Additionally, $H_{\text{out}}$ (y.size(-2)) and $W_{\text{out}}$ (y.size(-1)) will depend on $H_{\text{in}}$ (x.size(-2)), $W_{\text{in}}$ (x.size(-1)), padding, dilation, kernel_size and stride parameters. The relationship between these can be expressed as

\[ \begin{equation} H_\text{out}=\left[\frac{H_{\text{in}}+2\times\text{padding[0]} - \text{dilation[0]}\times\left(\text{kernel\_size[0]} - 1\right) - 1}{\text{stride[0]}}+1\right] \\ \end{equation} \]

\[ \begin{equation} W_\text{out}=\left[\frac{W_{\text{in}}+2\times\text{padding[1]} - \text{dilation[1]}\times\left(\text{kernel\_size[1]} - 1\right) - 1}{\text{stride[1]}}+1\right] \end{equation} \]

Where indices $\text{[0]}$ and $\text{[1]}$ indicate first and second element of each tuple, respectively, since padding, dilation and kernel_size are now specified as tuples of two elements, compared to the nn.Conv1d case where they correspond to a single integer number.

Complexity

Number of filters

In order to calculate the number of operations performed this module, it is necessary to understand the impact of the groups parameter on the overall complexity, and the number of filters $\psi$ a network instance will have based on this.
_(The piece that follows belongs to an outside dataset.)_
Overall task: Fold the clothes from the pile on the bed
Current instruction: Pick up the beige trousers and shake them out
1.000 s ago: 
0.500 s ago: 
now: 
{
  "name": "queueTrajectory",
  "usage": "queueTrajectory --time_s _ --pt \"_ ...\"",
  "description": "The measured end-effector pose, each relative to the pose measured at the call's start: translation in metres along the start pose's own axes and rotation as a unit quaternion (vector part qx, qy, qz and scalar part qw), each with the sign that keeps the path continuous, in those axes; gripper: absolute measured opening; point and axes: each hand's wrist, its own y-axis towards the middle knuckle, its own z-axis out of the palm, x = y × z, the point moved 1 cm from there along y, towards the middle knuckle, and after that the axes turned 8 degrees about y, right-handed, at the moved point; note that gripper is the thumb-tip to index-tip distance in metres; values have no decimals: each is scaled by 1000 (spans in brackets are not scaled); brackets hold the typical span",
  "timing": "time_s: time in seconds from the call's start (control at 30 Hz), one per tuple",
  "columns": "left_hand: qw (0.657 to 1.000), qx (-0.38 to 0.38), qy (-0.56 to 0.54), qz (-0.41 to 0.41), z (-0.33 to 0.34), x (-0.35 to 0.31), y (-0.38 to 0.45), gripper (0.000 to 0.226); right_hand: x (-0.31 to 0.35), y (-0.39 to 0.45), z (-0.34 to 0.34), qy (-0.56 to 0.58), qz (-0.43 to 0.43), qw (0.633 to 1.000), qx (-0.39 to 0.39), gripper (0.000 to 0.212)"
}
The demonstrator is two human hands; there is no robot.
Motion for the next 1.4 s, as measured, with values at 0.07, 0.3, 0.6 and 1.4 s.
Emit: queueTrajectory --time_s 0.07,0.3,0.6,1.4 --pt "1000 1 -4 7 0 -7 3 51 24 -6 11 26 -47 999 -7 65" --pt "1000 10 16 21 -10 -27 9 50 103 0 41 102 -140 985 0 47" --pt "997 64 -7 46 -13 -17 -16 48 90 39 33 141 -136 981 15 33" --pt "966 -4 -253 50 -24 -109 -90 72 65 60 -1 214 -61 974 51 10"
According to the official torch.nn.Conv1d documentation

groups controls the connections between inputs and outputs. in_channels and out_channels must both be divisible by groups.

For example: At groups=1, all inputs are convolved to all outputs. At groups=2, the operation becomes equivalent to having two conv layers side by side, each seeing half the input channels and producing half the output channels, and both subsequently concatenated.

At groups=in_channels, each input channel is convolved with its own set of filters (of size $\frac{\text{out\_channels}}{\text{in\_channels}}$ )

Based on this information, the number of filters $\psi$ can be computed as

\[ \begin{equation} \psi = \left(\frac{C_{\text{in}}}{\text{groups}}\right)\times\left(\frac{C_{\text{out}}}{\text{groups}}\right)\times{\text{groups}}=\frac{C_{\text{in}}\times C_{\text{out}}}{\text{groups}} \end{equation} \]

Operations per filter

Now the number of filters $\psi$ are known, it is necessary to compute how many operations each filter performs. As shown in Figure 1, for each kernel position there will be $\text{kernel\_size}$ multiplications (i.e. each kernel element multiplied by a slice of the input tensor of the same size) and $\text{kernel\_size}-1$ additions to aggregate the result and obtain one element of the output.

conv1d-kernel-diagram — Figure 1. Operations per kernel position to obtain the output tensor.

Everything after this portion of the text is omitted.